The Merids stared back at him, hundreds of dark, anthracite eyes set in identical pale and ovoid faces.
So little variation among them, they might have been clones. He wondered if they were. Genetic manipulation might produce a population that was easier to control.
Discreetly, he loosened the latch on a side compartment of his medical kit and, observing that not a single pair of eyes was trained his way, carefully withdrew a few small glass cylinders.

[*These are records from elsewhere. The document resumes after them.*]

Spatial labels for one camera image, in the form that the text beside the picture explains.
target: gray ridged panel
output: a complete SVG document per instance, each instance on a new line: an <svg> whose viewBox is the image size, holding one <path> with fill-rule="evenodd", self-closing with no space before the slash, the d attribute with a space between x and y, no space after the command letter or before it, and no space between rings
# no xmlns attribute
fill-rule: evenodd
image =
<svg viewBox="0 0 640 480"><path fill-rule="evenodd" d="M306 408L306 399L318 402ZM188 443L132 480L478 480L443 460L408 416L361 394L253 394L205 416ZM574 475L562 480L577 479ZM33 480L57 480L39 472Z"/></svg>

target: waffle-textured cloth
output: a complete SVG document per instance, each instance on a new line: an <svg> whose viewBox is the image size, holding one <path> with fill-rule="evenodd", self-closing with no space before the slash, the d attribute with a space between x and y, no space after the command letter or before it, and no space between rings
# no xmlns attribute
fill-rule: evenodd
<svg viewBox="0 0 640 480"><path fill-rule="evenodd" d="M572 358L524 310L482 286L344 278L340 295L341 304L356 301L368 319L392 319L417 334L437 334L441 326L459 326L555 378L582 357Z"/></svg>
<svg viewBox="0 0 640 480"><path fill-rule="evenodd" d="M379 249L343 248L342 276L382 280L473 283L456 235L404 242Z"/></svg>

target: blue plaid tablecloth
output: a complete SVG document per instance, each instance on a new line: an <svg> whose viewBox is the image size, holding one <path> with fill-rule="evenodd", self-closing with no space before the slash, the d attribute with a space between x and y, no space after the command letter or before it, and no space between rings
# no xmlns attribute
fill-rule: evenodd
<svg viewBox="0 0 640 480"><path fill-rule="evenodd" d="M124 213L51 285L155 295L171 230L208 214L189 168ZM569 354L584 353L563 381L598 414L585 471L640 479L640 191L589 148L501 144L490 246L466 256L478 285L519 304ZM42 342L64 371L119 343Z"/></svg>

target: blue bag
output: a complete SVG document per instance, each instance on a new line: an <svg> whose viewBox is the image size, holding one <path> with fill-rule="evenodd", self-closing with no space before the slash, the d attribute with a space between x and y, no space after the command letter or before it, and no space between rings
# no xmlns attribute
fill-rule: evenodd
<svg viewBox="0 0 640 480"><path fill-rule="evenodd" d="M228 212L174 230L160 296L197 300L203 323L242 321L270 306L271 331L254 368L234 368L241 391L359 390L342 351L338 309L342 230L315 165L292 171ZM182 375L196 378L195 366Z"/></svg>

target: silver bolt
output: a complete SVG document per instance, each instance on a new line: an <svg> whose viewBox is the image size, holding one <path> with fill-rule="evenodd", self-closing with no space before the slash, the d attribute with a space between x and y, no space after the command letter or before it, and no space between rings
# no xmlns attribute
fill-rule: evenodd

After an extended prologue, Lear came to the meat of her speech. “Ships are built to carry people, and equipment, but the Regulators exist as raw data…. energy and data. They can be transmitted.” The Interface interrupted. “I am instructed to inform you that this type of transmission is unacceptable. The data form of the Regulators is voluminous and complex. It requires precise reconstruction in the receptor system. Transmission inevitably entails data loss. As the distance of transmission increases, data loss increases exponentially. Any data loss is unacceptable.” Lear nodded. “You are correct. Conventional electromagentic signals degrade across distance.